I’m thirty today! The big three-oh. In order to fight the “women are over the hill after 30” meme, let’s list any false truisms you Dopers have encountered.
Here’s mine:
My first serious boyfriend told me he got “sperm retention headaches.” He had to have sex regularly or he’d get a migraine. :rolleyes:
Luckly, I didn’t fall for this line, but its the most orginal one I’ve ever encountered.
I think you mean that shallow males who judge women on looks only are not interested.
The rest of us chaps realise that a mature experienced woman has many, many advantages.
My late father, who should have known better, told me that the uniform, round kind of scallops were really punched out of shark meat.
The “sperm retention headaches” line is a time-honored classic. It was in use before you were born, and probably long before that. There’s a shred of truth to it, but it isn’t the head that hurts. Going a long time without ejaculation sometimes results in a swollen prostate. However, every man who can reach his own penis can solve the problem on his own.
Santa Claus
Easter Bunny
90% of the “proverbs” you get quoted to you when things don’t work out so well
the latest medical study
the latest political poll
the latest “news”
… that 42 is The Answer to the Question of Life, the Universe, and Everything… or to anything in fact… (43 Y.O. already now. Nope, 42 was NOT the answer )
Oh, and since everybody else seems to have neglected the obvious: Happy Birthday Mouse_Maven!
I don’t want to turn what should be a fun OP into a rant, but I swear, some of the things I was told in church when I was a kid . . .
[ul]
[li]Darwin said that my grandfather was a monkey.[/li][li]Guys who were their hair long are gay (this was in the '60’s).[/li][li]The peace sign is actually the witch’s sign of the broken crucifix.[/li][li]The book of Revelation predicts nuclear war between the United States and the Soviet Union.[/li][/ul]
I mean this isn’t “this is what happens when you die” stuff, they are things that are easily refuted.
William Poundstone, in one of his Big Secrets books, reports this story. He also points out that you can tell if a “scallop” has really come from punchouts by looking at the direction of the muscle tissue (real scallops are adductor muscles, and ought to have radial fibers or fibers parallel to the axis. If they were punched out of pieces of cheaper fish meat, they’d have fbers that ran parallel to one of the flat faces.)

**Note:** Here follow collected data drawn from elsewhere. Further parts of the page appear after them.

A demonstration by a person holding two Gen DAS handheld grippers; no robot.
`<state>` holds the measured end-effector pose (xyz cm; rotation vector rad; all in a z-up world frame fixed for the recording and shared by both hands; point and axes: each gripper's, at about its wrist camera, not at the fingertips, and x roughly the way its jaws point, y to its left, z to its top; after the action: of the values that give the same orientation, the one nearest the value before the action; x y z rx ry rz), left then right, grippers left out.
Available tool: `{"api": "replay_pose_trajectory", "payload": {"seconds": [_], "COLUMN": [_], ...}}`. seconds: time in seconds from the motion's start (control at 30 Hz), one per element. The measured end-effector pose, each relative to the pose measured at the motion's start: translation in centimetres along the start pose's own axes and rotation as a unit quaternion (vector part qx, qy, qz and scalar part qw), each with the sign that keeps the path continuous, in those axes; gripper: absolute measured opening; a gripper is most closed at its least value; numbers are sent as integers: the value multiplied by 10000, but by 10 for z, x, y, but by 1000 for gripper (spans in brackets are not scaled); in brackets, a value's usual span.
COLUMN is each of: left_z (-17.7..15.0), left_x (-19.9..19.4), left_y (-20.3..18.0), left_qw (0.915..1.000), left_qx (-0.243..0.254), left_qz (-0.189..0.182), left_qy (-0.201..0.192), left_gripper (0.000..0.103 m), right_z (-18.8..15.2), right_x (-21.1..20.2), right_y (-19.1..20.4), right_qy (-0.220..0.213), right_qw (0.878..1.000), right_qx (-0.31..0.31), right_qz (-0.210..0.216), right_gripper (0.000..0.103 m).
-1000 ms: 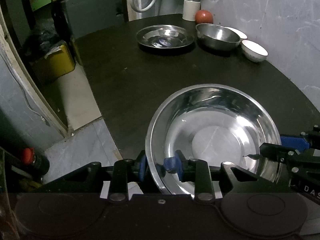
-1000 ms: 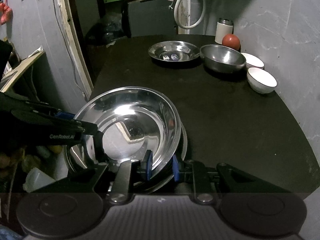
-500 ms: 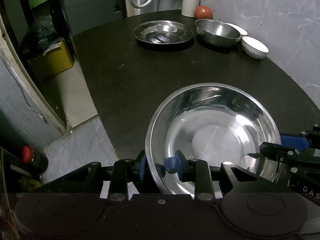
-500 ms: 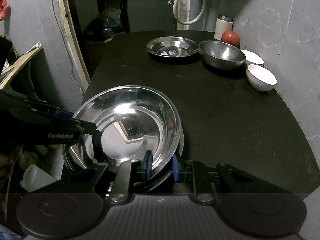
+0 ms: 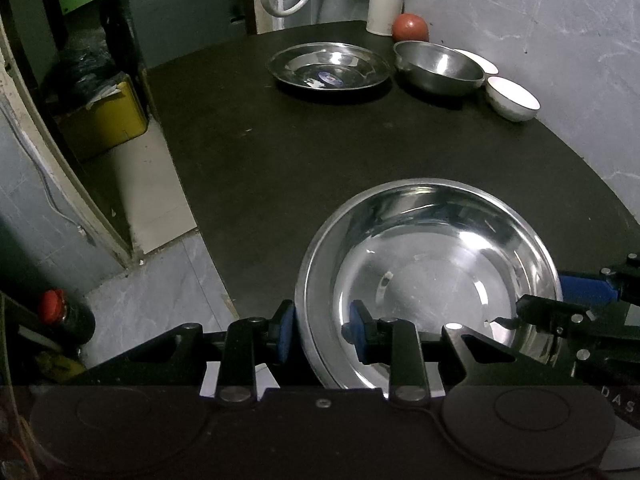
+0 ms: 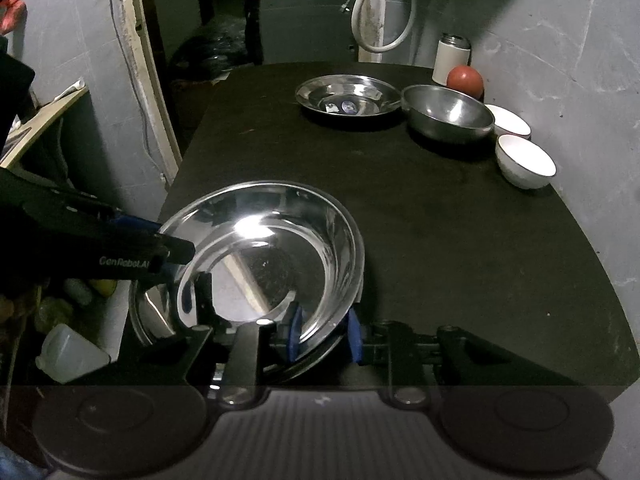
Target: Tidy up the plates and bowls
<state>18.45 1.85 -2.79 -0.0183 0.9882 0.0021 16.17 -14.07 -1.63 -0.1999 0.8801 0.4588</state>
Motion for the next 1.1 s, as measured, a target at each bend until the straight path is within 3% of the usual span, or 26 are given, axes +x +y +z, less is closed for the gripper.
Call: {"api": "replay_pose_trajectory", "payload": {"seconds": [0.2,0.37,0.5,0.63,0.77,0.9,1.1], "left_z": [0,2,4,8,16,27,52], "left_x": [-3,-5,-9,-13,-13,-8,4], "left_y": [4,8,12,15,20,27,46], "left_qw": [10000,9999,9997,9993,9986,9978,9952], "left_qx": [-39,-76,-106,-156,-240,-375,-714], "left_qz": [-19,1,5,77,191,278,394], "left_qy": [-43,-123,-214,-340,-437,-467,-535], "left_gripper": [37,54,64,82,94,99,102], "right_z": [-1,-3,-3,-1,2,7,22], "right_x": [1,2,1,0,-2,-1,7], "right_y": [2,3,4,5,0,-7,-23], "right_qy": [20,71,14,-29,-109,-185,-285], "right_qw": [10000,10000,10000,10000,9999,9995,9980], "right_qx": [-39,-5,2,10,99,225,458], "right_qz": [2,2,32,34,54,117,323], "right_gripper": [34,39,50,58,74,88,99]}}
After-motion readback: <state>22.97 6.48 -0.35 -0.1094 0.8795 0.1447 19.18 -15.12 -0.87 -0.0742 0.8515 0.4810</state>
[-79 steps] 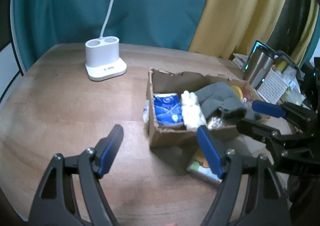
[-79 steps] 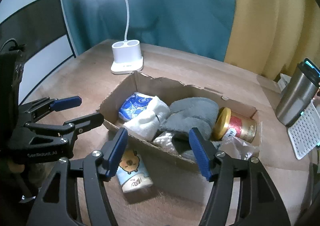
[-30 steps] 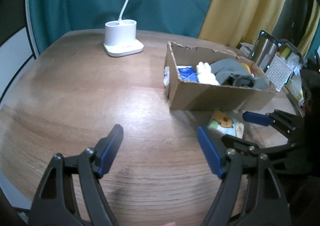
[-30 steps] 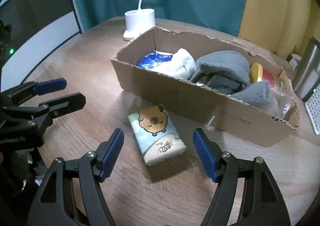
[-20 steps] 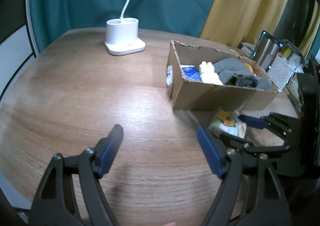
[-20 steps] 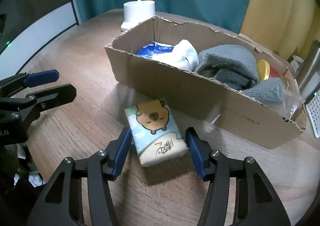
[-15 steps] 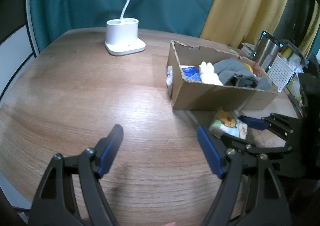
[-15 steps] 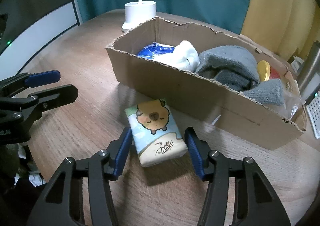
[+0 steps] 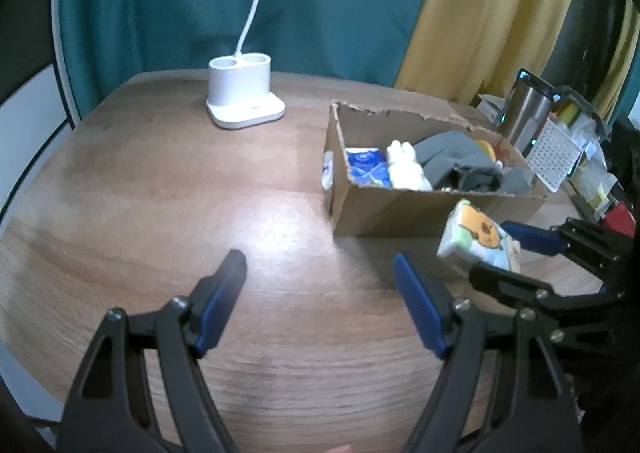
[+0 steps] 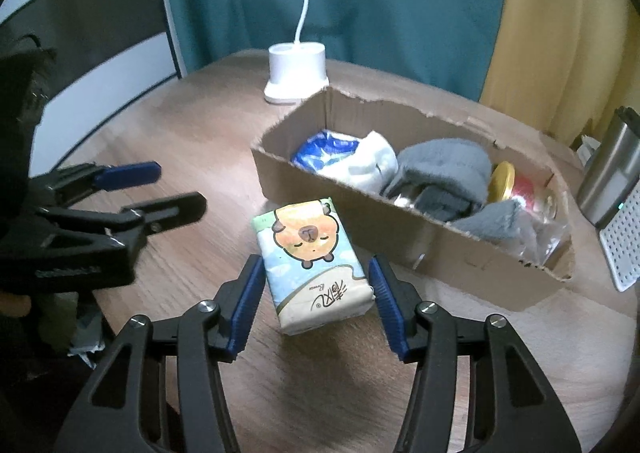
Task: Organize objects
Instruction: 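Lift the cartoon tissue pack with the right tool and lower it into the box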
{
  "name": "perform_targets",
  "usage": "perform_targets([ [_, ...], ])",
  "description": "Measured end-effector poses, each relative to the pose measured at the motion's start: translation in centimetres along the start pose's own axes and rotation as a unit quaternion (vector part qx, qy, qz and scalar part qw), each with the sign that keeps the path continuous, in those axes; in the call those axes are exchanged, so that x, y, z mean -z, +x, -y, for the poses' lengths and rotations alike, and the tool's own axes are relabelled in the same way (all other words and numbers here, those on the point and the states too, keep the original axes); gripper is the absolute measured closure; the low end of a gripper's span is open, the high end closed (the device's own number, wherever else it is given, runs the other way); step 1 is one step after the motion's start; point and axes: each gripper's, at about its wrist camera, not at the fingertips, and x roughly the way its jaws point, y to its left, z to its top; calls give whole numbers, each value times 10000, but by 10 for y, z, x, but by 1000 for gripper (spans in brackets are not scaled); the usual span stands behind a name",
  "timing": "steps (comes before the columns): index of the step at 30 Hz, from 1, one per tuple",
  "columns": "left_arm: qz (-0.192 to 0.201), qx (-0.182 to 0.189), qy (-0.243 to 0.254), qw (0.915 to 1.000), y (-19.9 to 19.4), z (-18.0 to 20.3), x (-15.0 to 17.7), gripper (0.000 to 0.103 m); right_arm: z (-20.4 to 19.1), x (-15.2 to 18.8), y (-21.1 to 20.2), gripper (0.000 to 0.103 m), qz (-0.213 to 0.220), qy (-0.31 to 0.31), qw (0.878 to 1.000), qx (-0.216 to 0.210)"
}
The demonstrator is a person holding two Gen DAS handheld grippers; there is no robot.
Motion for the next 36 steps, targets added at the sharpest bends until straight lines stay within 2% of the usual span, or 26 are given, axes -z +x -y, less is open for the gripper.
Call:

None of the possibly fake “scallops” they tested had tissues running the wrong way. It’s possible that people have done this, but he had no evidence of it, and it’s easy to detect.
I, as a young sprout, asked dad once why a movie was in black and white. He told me because it was the law. Everyone wore black and white in those days.
This reminds me of the tale Calvin’s dad would tell in the *Calvin and Hobbs * strips. I’ll have to make up some lies to tell the mouseling. Being pagan, I’m not sure how the Easter Bunny and Santa are going to fit into the picture.
Well, there’s always the “Burning Times” nonsense, and the “once the whole world lived in a great gynocratic utopia of healers and midwives and cabana boys until the mean nasty Sky God Worshippers came from the North and subjugated the wymmyn” thing.
Seriously, the great thing about being pagan is you can make up your own bullshit to tell your kids.
Did I ever tell you my El-ahrairah story, about the coming of Spring? All winter long, the trolls and winter-sleeping plants and animals slept. They slept so long, it looked like they’d never wake up! El-ahrairah, the Bunny God, painted eggs in bright colors and rolled them into the trolls’ caves. The trolls (to whom eggs are poisonous, of course) immediately woke and ran out of their caves, bellowing and screaming. This, of course, woke all the trees and plants and winter-sleeping animals. Every year, we decorate and hide eggs to make sure the trolls wake up!
My son and I together wrote another one about how the trolls got put to sleep in the first place, also by El-ahrairah. Near the Autumn Equinox, they were partying so loudly that none of the trees could get to sleep. So El-ahrairah made apple cider, and rolled a barrel of it into the middle of the trolls. The trolls got drunk on the cider and fell asleep, so finally the trees could drop their leaves (making their “beds”) and pull up a comfy blanket of snow and sleep all winter long.